Take for example, this kitsch Marilyn Monroe and Eifle Tower t-shirt. Or an Audrey Hepburn souvenir that we saw in Paris shop window. What is she doing there?!
Breakfast at Tiffany’s is an American produced film; set in New York, America; written by an American, Truman Capote, starring an American actress, Audrey Hepburn as a fictional American prostitute. Now, I am willing to conceded that Audrey Hepburn did star in the B&W film Roman Holiday with Gregory Peck where classic scenes of the couple cruising around on a Vespa in front of the Coliseum and other Roman icons; or Paris when it sizzles (1964). But that hardly means that she is suddenly Italian, or even French!
The equivalent would be to have pictures of Mick Jagger – who starred in a 1970 film about Ned Kelly, the iconic and notorious Australian bushranger and out-law – and have him and his big lips printed all over T-shirts, calendars, and mug-holders alongside Uluru, Sydney Opera House, or posing with penguins from Phillip Island, Victoria.
When looking through the souvenir shops and flea markets while travelling in Granada, Spain, I came across this original Granada boomerang. I didn’t know that the Australian First People had traveled all the way to Spain; or that they discovered how to use blue and green paints; or that the Spanish people had for some reason embraced traditional Australian Aboriginal tools and weapons.

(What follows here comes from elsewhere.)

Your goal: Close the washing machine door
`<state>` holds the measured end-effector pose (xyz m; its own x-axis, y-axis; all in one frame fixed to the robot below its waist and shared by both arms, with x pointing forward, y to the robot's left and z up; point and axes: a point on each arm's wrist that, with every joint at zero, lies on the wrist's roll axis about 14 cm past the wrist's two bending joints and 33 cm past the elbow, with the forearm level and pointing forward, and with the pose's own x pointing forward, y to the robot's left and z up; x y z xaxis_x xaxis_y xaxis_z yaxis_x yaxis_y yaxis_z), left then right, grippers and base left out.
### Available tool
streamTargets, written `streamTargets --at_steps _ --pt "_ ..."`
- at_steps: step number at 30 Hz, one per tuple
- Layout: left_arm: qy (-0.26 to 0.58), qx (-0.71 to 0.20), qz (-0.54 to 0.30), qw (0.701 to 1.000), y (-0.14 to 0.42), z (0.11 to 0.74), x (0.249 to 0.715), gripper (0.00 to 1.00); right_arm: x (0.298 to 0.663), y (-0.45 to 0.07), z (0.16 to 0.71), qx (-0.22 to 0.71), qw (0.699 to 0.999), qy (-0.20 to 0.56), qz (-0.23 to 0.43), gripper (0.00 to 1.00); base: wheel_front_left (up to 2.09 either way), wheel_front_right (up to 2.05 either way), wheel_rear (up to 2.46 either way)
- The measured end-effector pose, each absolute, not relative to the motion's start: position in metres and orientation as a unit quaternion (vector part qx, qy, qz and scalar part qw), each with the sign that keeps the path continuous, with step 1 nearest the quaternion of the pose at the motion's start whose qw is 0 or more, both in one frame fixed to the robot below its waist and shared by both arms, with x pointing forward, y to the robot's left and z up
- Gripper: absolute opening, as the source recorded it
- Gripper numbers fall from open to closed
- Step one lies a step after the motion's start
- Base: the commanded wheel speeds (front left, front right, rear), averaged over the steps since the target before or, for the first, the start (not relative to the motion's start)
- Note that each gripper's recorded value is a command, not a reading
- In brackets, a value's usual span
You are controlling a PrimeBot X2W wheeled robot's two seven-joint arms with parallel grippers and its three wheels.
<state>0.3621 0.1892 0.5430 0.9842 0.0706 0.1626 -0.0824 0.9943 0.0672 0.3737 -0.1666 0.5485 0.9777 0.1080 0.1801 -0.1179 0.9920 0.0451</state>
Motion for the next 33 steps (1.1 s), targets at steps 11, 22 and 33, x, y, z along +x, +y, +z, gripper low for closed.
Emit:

In the 1996 music documentary Hype, director Doug Pray shows that during the early 90s, when the grunge movement was taking off in Seattle, many record labels elsewhere were trying to leverage off this success. Albums, clothing, boots, instruments and amps were stamped with Seattle as a symbol of their street-cred – even if these items had little to nothing to do with this Washington city.
And there are other countless examples of this sort of marketing. Where something that is originally unique is used, shamelessly and out of context, to try to give something else some pizzazz. And in doing so, dilutes the meaning of what was unique first item.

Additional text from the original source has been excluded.